Heiki Loot (born 28 April 1971 in Tallinn) is an Estonian judge and former civil servant. From 2003 to 2018 he was the Secretary of State, the head of the Government Office. He resigned in 2018 and became a Supreme Court judge, where he is a member of Administrative Law Chamber and Constitutional Review Chamber.

Heiki Loot started his legal career in 1994 as the Assistant of the Chief Justice of the Supreme Court. From 1995 to 1998 he served as the Head of Public Law Department of the Ministry of Justice where he was responsible for legislative drafting and legal reform in constitutional and administrative law. He played a key role in writing the laws of the newly independent country and in establishing its institutions. From 1998 to 2003 he was rector of the Estonian Public Service Academy where he carried out reforms to build up a modern university of applied sciences and a civil service training center.

In 2003 Heiki Loot became the Secretary of State, the highest civil servant in the country. In this non-political position he served under seven Governments and four Prime Ministers.

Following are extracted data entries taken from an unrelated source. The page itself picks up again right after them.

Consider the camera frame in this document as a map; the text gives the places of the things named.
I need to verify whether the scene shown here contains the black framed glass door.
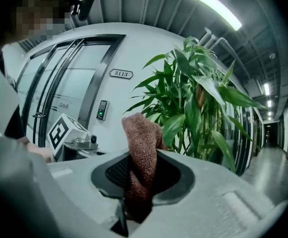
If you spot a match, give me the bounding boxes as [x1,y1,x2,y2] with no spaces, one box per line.
[14,33,128,149]

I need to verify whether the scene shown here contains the person's head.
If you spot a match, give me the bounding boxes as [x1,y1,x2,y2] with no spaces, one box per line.
[8,0,73,43]

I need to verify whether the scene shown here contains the white ceiling pipes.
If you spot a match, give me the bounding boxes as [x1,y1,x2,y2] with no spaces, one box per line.
[198,27,228,50]

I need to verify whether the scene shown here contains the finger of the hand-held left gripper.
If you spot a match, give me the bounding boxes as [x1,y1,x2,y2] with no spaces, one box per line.
[128,149,288,238]

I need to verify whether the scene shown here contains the tall green leafy plant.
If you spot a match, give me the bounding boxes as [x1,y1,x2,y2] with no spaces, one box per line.
[123,36,267,176]

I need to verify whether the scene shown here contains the black head camera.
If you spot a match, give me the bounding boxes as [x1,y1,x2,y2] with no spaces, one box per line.
[70,0,96,22]

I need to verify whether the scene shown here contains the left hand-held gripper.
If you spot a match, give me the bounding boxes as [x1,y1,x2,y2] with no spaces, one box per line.
[47,113,132,238]

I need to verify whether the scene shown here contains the long ceiling light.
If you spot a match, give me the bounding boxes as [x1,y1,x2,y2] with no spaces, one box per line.
[182,0,243,32]

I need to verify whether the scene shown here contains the white room number plate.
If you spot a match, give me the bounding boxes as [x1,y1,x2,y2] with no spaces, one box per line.
[109,68,134,80]

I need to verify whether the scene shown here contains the person's left forearm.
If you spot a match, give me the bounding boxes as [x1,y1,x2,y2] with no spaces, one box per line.
[24,142,54,164]

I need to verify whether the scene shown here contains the reddish-brown cleaning cloth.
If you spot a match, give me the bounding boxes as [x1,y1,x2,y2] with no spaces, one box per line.
[121,113,168,223]

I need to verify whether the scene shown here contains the black fingerprint access keypad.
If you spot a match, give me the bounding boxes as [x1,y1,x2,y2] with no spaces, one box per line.
[95,99,110,121]

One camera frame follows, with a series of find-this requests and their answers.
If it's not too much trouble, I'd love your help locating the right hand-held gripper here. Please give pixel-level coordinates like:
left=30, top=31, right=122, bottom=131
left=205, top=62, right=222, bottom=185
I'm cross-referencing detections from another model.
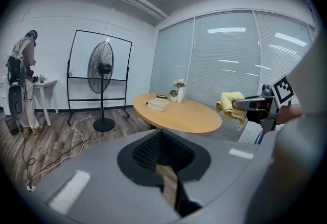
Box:
left=232, top=73, right=301, bottom=132

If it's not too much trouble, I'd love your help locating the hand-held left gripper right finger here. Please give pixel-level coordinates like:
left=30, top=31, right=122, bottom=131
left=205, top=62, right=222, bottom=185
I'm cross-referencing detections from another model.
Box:
left=156, top=129, right=275, bottom=224

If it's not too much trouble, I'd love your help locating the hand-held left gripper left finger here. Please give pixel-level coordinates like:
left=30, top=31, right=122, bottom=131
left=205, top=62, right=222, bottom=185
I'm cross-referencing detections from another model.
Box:
left=32, top=129, right=183, bottom=224

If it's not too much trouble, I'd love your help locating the yellow cloth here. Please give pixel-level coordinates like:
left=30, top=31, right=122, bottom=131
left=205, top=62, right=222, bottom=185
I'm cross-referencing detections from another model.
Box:
left=216, top=92, right=248, bottom=131

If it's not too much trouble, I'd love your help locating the thick beige book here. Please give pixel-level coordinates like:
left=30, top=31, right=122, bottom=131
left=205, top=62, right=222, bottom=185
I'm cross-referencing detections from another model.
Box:
left=145, top=97, right=171, bottom=113

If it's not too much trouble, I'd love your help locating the glass partition with blinds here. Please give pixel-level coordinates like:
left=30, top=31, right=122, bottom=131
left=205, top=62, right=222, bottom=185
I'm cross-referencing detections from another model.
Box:
left=149, top=9, right=318, bottom=143

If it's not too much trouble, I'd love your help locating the round wooden table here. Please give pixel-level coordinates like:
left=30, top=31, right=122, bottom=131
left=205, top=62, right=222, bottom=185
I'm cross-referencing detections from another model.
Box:
left=132, top=93, right=222, bottom=137

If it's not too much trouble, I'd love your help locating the white vase with flowers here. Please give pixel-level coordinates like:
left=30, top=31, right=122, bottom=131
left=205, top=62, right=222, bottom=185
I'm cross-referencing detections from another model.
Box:
left=173, top=78, right=188, bottom=104

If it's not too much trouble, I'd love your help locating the person's gray clothing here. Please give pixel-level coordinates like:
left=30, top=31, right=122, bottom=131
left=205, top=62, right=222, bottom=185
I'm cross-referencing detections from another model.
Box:
left=246, top=33, right=327, bottom=224

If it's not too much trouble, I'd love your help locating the small white table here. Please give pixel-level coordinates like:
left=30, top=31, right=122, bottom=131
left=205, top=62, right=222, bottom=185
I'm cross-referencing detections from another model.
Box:
left=33, top=79, right=59, bottom=127

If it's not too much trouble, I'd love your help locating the black standing fan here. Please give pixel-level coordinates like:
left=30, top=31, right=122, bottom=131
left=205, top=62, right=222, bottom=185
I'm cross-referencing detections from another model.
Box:
left=87, top=41, right=115, bottom=132

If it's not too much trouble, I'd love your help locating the whiteboard on black stand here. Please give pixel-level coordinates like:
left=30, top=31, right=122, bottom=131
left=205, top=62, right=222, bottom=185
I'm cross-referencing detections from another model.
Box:
left=66, top=30, right=133, bottom=127

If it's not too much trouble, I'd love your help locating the black floor cable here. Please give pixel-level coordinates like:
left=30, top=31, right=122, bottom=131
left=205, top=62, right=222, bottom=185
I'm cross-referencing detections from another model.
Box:
left=21, top=115, right=85, bottom=167

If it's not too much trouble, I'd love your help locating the white floor cable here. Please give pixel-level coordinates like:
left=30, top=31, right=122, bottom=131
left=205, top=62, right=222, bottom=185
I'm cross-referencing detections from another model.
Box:
left=25, top=111, right=103, bottom=189

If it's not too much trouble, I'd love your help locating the black wire basket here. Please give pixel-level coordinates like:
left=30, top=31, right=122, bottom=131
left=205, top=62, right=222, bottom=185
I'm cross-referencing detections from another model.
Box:
left=5, top=115, right=20, bottom=136

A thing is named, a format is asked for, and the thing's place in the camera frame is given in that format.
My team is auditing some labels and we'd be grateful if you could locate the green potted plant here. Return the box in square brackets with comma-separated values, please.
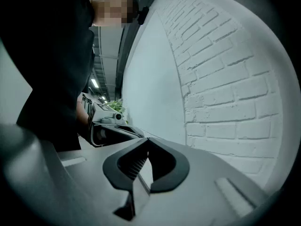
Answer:
[103, 98, 129, 124]

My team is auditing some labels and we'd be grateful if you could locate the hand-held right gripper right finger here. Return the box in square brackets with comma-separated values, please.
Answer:
[147, 137, 190, 194]

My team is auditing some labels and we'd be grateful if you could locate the white gripper-mounted camera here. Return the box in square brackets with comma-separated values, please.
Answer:
[100, 112, 126, 125]

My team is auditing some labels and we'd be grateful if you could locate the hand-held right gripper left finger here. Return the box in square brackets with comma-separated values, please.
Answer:
[102, 137, 149, 192]

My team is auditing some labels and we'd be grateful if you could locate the person's left forearm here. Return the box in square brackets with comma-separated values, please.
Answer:
[75, 99, 91, 138]

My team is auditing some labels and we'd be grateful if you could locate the person's black shirt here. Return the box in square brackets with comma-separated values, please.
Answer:
[0, 0, 96, 152]

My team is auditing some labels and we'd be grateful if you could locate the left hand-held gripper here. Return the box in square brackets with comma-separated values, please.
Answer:
[79, 92, 145, 148]

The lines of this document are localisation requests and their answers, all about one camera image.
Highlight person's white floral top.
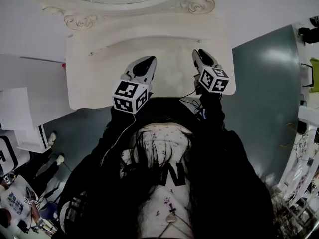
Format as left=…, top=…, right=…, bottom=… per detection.
left=119, top=123, right=197, bottom=239

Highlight white cabinet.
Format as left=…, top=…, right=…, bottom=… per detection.
left=0, top=54, right=77, bottom=131

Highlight thin white cable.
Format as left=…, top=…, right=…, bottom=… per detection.
left=101, top=113, right=137, bottom=168

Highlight white dressing table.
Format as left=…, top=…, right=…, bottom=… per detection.
left=39, top=0, right=237, bottom=111

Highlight person's left forearm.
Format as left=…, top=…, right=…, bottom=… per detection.
left=98, top=106, right=150, bottom=164

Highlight person's black jacket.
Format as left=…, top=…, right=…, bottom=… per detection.
left=58, top=97, right=277, bottom=239

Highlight green chair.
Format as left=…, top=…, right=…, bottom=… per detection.
left=300, top=57, right=319, bottom=93

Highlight white box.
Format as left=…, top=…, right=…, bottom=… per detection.
left=16, top=124, right=53, bottom=154

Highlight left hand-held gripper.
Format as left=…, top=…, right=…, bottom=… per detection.
left=111, top=55, right=158, bottom=115

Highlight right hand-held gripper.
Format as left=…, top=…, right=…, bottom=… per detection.
left=191, top=48, right=230, bottom=96

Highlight thin black cable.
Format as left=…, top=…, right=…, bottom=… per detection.
left=179, top=87, right=207, bottom=120

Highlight person's right forearm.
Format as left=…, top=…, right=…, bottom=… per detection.
left=196, top=93, right=240, bottom=159

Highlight white shelf unit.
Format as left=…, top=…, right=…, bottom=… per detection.
left=276, top=105, right=319, bottom=209

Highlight black bag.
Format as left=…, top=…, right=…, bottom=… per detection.
left=297, top=26, right=319, bottom=45

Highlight white table with pictures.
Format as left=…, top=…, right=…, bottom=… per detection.
left=0, top=175, right=39, bottom=220

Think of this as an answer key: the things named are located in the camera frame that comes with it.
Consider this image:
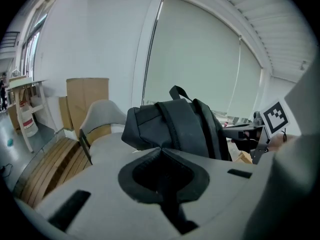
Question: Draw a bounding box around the large cardboard sheet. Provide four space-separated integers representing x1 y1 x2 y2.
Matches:
65 77 110 133

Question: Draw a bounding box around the white trestle table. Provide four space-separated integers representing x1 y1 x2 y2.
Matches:
6 78 59 154

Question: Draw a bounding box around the grey chair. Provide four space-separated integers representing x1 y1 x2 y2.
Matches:
78 99 128 165

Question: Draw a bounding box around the narrow roller blind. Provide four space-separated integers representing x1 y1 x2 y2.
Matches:
226 40 264 120

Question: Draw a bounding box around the glass window with frame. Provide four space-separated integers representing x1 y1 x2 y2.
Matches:
14 0 52 78

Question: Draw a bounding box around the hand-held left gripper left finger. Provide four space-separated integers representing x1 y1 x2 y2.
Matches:
14 147 274 240

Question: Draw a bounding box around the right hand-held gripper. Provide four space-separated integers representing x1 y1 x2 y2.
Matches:
222 98 291 165

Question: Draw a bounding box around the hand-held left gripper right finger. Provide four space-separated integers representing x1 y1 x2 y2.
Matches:
246 61 320 240

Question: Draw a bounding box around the person's right forearm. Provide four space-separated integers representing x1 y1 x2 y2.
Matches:
268 133 303 153

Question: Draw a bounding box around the wooden slatted panel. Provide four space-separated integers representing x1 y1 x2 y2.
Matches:
19 135 93 208

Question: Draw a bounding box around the black backpack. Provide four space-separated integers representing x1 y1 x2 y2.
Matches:
121 85 234 162

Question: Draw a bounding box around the white container with red label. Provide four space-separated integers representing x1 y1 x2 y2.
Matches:
20 101 39 138

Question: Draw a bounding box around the wide roller blind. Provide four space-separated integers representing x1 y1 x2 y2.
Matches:
141 0 242 114

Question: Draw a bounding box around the white round table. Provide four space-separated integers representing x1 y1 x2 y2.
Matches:
88 132 161 165

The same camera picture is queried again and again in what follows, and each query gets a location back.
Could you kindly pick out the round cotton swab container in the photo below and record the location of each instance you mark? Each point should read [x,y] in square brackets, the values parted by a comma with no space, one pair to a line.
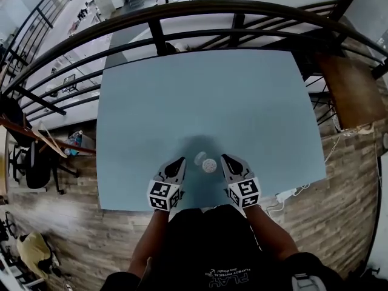
[209,165]

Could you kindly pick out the person's left forearm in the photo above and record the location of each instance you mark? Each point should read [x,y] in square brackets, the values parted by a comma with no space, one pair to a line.
[148,241]

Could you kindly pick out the brown wooden board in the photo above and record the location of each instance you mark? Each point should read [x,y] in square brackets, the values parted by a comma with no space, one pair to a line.
[351,89]

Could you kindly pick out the cream wooden slat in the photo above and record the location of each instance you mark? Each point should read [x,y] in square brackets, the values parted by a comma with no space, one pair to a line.
[48,138]

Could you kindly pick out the white power strip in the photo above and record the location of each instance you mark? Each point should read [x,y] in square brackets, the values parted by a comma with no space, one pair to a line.
[285,195]

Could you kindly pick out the person's right forearm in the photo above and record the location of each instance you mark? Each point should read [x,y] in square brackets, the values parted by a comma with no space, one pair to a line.
[269,232]

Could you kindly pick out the black metal railing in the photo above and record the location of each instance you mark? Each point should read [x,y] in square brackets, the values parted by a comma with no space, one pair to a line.
[194,9]

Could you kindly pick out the clear plastic water bottle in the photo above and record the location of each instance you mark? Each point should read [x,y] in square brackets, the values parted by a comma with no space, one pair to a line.
[74,143]

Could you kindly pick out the brown wooden pole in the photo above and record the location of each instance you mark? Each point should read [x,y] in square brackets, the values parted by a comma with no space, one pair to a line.
[45,136]

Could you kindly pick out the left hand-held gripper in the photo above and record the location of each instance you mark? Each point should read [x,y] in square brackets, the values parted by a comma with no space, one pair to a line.
[163,192]

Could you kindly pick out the clear round lid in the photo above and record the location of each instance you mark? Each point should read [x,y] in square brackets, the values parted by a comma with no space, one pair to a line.
[200,157]

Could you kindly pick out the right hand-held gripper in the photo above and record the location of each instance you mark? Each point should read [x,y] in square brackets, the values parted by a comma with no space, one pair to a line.
[246,192]

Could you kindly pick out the yellow jacket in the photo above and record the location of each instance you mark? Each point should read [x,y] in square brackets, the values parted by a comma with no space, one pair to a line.
[33,253]

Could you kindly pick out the person's black shirt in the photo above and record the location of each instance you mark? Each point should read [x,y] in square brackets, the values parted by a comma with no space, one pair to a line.
[209,253]

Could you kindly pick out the black office chair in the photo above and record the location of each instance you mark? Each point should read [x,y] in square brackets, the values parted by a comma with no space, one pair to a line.
[36,168]

As the Secretary of State he was responsible for supporting the Government and the Prime Minister in policy making and implementation and for leading the Government Office. He had a key role in developing the Government Office into a fully functional centre of government with a mission to provide not only technical but primarily policy planning and coordination services to the
Government.

He was also responsible for coordination of preparations of the Estonian Presidency of the Council of the European Union in 2017 and centennial celebrations of the Republic of Estonia.

Chief Justice of the Supreme Court Priit Pikamäe recommended him to Supreme Court because his "past experience allows him to make a significant contribution to the Supreme Court and the development of administrative law."

As Secretary of State he oversaw the development of the Estonian digital services portfolio which is widely recognised as the world’s most advanced.

He was awarded the Order of the National Coat of Arms, Third Class at the annual state decorations in February 2019.

He is married and has three children.